"Please, Muireann, I'm sorry. I never meant to hurt you. I'm angry
at myself for not being able to do anything about this," he
insisted, pacing the floor anxiously.
At last she looked up. "Then why did you call our time together
mindless oblivion? I asked you to be honest with me when I first
came here in January. I can hardly blame you now for being exactly
that."
"All right, you want the truth, Muireann, I'll tell you," he said,
rounding on her furiously. "I never know where I am with you,
what you're going to do next. One minute you're warm and loving, the
next minute you shut me out for weeks on end. You never speak to me
about the things that really matter, about the death of Augustine,
the trip to Dublin. Even worse than trying to figure out what's
going on in those dark recesses of your mind is lurching from one
crisis to the next, day after day.
"So if you want the truth, then here it is plain and simple. I'm
terrified. I'm frightened all the time. I'm convinced that one day I
will wake up to an appalling reality which is of my own making,
though not always within my control. Does that make any sense?"

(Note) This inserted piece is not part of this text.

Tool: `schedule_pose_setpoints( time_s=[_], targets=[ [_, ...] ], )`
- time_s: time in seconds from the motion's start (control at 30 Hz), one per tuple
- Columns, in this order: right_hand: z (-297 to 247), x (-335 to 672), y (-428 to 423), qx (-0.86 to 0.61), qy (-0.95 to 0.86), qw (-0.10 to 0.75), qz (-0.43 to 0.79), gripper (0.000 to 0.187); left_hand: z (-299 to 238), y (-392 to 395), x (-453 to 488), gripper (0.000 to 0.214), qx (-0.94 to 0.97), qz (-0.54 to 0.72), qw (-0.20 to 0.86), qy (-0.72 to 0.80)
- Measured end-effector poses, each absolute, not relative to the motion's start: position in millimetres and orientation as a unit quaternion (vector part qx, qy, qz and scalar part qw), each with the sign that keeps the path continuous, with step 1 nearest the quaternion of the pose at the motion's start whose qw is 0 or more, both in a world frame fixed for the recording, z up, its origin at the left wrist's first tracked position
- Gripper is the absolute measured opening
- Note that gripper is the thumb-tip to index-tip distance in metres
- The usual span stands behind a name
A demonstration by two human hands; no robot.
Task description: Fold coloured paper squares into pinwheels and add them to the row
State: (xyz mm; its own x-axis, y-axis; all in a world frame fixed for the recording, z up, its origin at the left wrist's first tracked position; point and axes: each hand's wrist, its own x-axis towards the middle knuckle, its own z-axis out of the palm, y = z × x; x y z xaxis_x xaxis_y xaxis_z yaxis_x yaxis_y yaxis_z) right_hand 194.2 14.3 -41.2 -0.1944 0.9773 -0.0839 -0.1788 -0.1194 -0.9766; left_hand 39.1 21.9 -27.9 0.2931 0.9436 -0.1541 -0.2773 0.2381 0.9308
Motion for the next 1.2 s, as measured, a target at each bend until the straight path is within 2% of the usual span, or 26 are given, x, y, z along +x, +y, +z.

She stared at him, appalled at the depth of his anguish.
"I want to do what's best for everyone, but I just don't have any
answers anymore. You and I have literally lived from day to day and
night to night, never knowing what's around the corner, or even
where our next meal is coming from.
"I feel I've let you down. That I should never have brought you
here. Part of me tries to tell myself that we will come through this
if we all pull together. The other part says we should just cut our
losses now, quit while we're ahead," he confessed.
She stared at him, stunned. "You really want us to give up, after
everything we've suffered?"
He sighed and shook his head. "If we do that we will be letting all
these people down. I couldn't bear that either. I know it was your
idea to take them in from the Colonel and Mr. Cole, but it's my duty
to make this work as estate manager, to shoulder the burden with
you.
"No, I don't want to quit. Yet I think we have to face facts. I
think we've both reached the end of our tethers now. Perhaps it's
time for you to consider selling Barnakilla and going home."
"You can honestly say that to me after all we've been through?" she
said, feeling more shocked and betrayed with every passing minute.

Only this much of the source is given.